For the data below, say how many lines contain "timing". Only the number should be given.

*** Opening of Given information ***

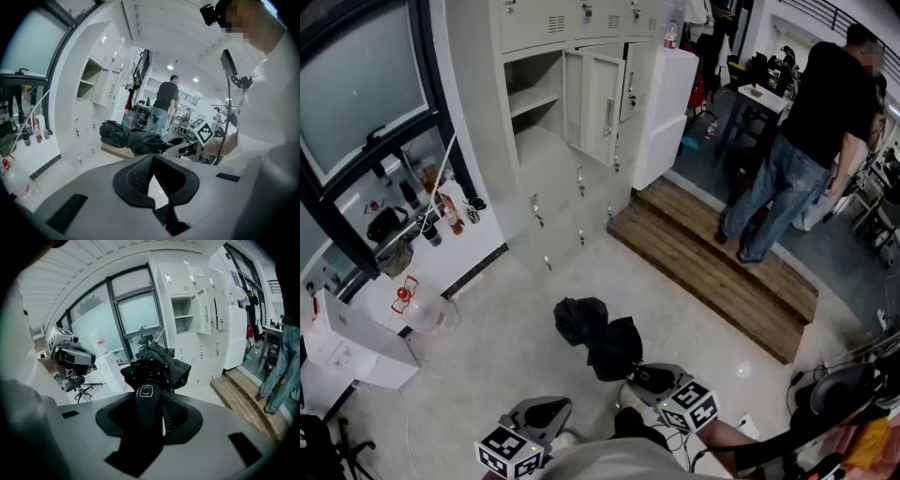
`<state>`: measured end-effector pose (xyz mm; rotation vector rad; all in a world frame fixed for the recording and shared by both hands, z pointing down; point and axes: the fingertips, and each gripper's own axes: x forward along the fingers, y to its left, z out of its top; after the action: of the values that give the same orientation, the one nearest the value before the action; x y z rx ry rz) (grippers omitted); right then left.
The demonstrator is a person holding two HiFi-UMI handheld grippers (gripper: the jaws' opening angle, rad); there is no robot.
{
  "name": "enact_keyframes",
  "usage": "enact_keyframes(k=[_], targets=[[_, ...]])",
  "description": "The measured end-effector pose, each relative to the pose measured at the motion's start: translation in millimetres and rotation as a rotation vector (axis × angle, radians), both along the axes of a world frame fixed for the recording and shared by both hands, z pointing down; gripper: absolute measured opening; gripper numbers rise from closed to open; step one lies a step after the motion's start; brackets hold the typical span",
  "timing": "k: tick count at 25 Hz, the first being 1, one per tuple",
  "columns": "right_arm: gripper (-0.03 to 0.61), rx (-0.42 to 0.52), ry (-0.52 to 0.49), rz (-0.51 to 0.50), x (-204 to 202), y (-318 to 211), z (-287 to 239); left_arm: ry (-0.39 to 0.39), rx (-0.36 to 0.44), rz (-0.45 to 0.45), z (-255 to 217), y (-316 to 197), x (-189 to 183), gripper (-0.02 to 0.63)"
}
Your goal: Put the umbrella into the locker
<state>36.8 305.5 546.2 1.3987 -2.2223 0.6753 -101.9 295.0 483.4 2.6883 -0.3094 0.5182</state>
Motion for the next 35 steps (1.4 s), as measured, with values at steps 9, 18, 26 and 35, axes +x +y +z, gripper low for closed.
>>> enact_keyframes(k=[9, 18, 26, 35], targets=[[0.155, -0.065, -0.003, 0.077, -72.7, 27.4, 19.5, 0.049, -0.054, 0.084, 13.6, 24.0, -64.8, 0.01], [0.153, -0.056, 0.013, 0.075, -38.3, -22.5, 11.0, 0.05, -0.038, 0.075, 2.6, -17.0, -35.1, 0.011], [0.153, 0.032, 0.024, 0.05, 26.7, -98.7, -14.3, 0.018, 0.015, 0.051, -16.4, -66.7, 21.4, 0.009], [0.153, 0.08, 0.047, 0.086, 84.9, -185.4, -31.0, -0.008, 0.001, 0.128, -24.0, -111.2, 74.3, 0.01]])
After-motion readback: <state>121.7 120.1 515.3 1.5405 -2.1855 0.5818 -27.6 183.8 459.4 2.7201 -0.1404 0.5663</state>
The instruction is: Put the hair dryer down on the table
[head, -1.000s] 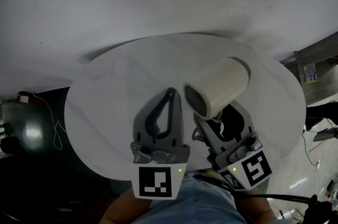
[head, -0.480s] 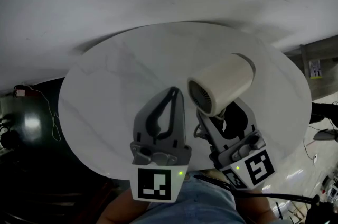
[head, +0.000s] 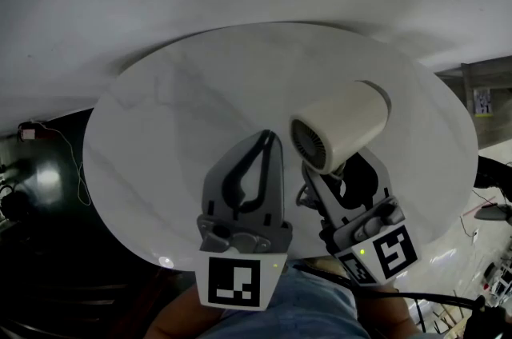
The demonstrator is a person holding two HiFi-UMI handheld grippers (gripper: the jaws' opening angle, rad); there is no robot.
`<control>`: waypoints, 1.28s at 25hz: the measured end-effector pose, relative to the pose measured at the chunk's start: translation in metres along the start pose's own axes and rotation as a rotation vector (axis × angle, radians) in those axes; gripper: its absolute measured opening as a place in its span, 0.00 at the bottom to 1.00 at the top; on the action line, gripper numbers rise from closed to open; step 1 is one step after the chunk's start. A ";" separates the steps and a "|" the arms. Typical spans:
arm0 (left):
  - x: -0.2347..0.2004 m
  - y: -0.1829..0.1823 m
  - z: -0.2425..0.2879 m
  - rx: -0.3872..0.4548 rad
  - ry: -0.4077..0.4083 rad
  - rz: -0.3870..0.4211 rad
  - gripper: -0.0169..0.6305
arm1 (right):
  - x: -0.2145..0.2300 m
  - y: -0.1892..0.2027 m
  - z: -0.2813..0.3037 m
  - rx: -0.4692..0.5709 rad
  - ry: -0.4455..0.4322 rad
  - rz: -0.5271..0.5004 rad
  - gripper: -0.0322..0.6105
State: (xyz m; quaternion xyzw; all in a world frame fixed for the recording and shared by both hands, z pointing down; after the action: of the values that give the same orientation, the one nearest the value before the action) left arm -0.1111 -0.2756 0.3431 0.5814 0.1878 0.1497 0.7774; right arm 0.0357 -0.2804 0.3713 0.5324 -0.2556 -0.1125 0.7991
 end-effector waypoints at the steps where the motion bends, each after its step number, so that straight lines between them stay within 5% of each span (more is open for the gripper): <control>1: -0.001 0.001 0.001 -0.004 -0.001 0.000 0.05 | 0.001 0.002 0.001 -0.004 0.000 0.001 0.40; 32: -0.032 0.032 0.020 -0.086 -0.071 -0.076 0.05 | 0.020 0.039 0.047 -0.209 0.024 0.075 0.40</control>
State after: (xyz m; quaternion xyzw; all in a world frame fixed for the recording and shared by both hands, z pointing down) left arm -0.1307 -0.2987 0.3826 0.5449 0.1756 0.1071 0.8129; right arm 0.0242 -0.3108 0.4271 0.4374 -0.2526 -0.1023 0.8570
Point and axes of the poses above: the fingertips, and each gripper's own axes: z forward along the fingers, x to its right, y out of its underside, the point moved 8 cm from there along -z, backward along the fingers, and after that the axes turned 9 degrees about y, right-handed, at the moved point
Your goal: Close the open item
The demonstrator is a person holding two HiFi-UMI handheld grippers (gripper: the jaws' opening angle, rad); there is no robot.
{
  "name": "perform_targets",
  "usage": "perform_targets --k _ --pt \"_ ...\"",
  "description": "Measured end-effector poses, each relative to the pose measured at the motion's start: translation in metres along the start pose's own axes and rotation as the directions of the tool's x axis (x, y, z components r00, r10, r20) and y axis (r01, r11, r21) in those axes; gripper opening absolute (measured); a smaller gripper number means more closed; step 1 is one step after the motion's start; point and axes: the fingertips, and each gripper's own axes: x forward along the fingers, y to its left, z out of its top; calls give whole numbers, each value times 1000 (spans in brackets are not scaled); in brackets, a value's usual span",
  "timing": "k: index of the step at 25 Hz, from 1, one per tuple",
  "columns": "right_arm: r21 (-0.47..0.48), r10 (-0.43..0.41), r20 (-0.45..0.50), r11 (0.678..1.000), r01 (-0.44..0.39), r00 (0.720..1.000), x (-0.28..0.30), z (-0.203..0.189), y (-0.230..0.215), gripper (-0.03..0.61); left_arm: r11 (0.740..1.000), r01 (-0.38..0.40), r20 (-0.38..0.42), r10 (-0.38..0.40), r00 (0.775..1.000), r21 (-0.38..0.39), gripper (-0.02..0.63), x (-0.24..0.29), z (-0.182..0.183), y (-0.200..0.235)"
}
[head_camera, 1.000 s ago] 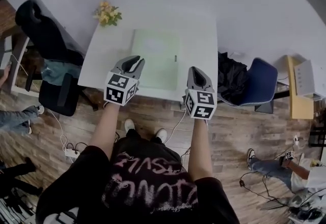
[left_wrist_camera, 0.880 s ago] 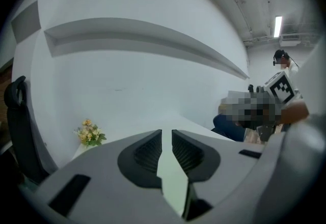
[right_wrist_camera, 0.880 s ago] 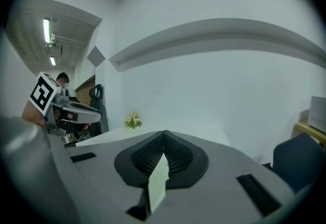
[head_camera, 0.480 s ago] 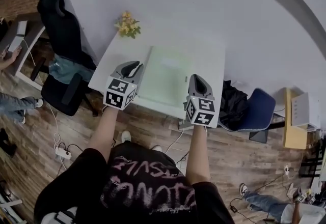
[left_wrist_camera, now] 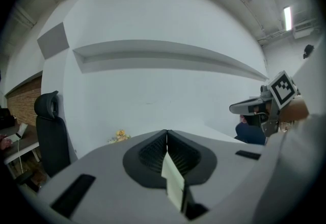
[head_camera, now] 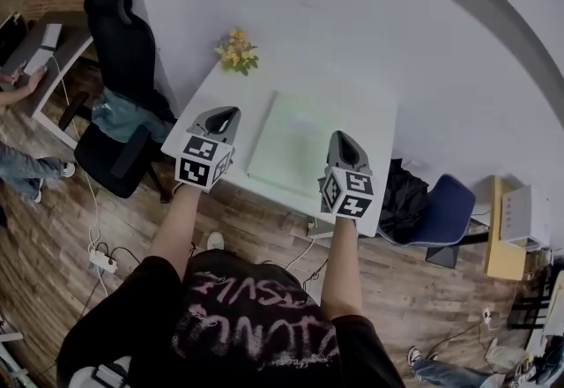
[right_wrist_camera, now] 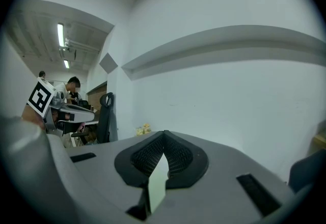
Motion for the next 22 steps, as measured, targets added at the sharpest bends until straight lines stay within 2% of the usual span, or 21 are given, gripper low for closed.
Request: perform_targets --k 22 --pt "-31 -59 24 998 59 998 4 20 -23 9 1000 2 37 -2 999 -6 3 19 18 7"
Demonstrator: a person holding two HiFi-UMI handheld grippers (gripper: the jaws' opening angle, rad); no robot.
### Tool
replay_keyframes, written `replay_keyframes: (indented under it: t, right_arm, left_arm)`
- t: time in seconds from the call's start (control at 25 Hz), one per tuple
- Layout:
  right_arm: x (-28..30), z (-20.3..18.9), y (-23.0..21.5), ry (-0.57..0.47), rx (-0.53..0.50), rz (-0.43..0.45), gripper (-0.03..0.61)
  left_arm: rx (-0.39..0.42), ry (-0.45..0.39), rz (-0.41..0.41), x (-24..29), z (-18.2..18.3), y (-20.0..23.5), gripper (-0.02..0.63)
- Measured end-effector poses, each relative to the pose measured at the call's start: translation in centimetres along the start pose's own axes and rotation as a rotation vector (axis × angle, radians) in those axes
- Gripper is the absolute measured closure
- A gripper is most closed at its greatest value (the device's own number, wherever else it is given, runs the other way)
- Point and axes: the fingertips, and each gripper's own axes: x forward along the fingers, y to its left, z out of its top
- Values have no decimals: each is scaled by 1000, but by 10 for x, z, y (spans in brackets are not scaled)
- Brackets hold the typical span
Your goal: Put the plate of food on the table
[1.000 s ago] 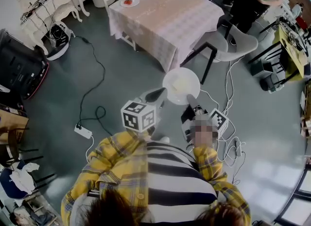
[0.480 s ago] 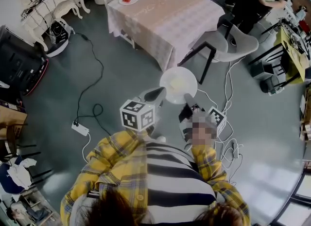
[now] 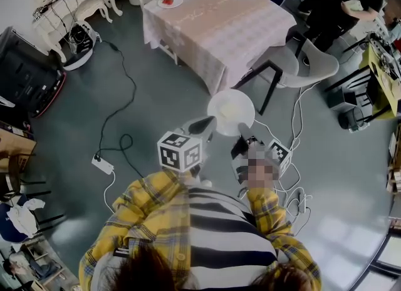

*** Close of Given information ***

> Task output:
2